Task description | Could you reproduce, exactly and alone, the lines running from the one with "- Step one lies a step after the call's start" to the end of the data below?

** Dataset section follows **

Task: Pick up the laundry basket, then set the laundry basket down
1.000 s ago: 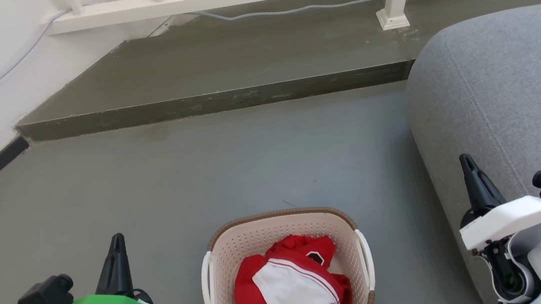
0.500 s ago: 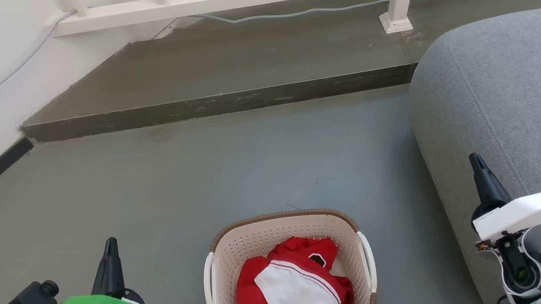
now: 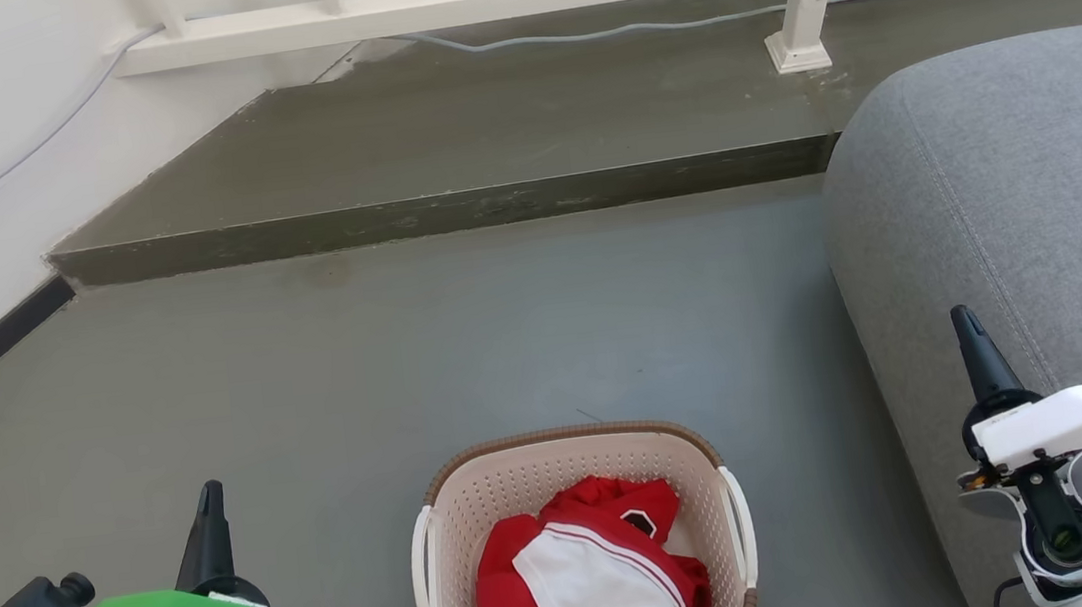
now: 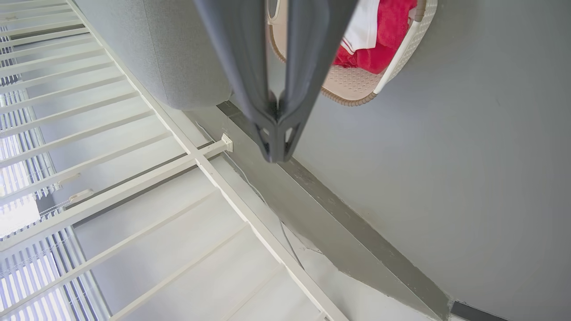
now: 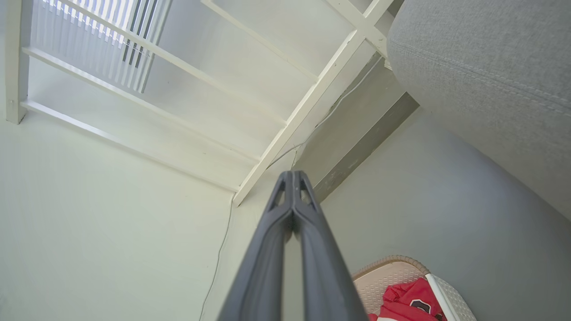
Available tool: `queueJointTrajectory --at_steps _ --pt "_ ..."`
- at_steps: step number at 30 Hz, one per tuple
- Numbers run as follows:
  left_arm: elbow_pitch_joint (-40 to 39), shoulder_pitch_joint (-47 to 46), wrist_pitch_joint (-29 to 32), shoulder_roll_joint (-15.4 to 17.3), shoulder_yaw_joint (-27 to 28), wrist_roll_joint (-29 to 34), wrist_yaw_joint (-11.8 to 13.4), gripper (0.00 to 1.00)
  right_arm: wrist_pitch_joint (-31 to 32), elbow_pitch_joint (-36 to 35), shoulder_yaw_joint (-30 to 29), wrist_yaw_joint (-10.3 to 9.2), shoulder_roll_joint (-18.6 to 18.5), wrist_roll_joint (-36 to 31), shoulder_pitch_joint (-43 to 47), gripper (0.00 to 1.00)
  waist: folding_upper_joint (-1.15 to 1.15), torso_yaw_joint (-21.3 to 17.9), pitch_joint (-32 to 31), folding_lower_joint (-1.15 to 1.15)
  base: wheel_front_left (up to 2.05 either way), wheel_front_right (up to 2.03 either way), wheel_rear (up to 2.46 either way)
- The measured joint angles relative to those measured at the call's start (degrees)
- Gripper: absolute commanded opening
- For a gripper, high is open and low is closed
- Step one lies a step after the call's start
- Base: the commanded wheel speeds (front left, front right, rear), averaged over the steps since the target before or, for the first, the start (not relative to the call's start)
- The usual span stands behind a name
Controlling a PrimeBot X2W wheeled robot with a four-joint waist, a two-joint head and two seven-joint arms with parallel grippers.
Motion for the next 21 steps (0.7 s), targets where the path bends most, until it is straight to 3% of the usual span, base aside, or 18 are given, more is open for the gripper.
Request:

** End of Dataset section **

Answer section |
- Step one lies a step after the call's start
- Base: the commanded wheel speeds (front left, front right, rear), averaged over the steps since the target before or, for the first, the start (not relative to the call's start)
- The usual span stands behind a name
Controlling a PrimeBot X2W wheeled robot with a four-joint waist, a two-joint head and two seven-joint arms with parallel grippers.
Motion for the next 21 steps (0.7 s), targets where the path bends most, until it is straight to 3% of the usual span, base aside, or 18 are given, more is open for the gripper.
Request:

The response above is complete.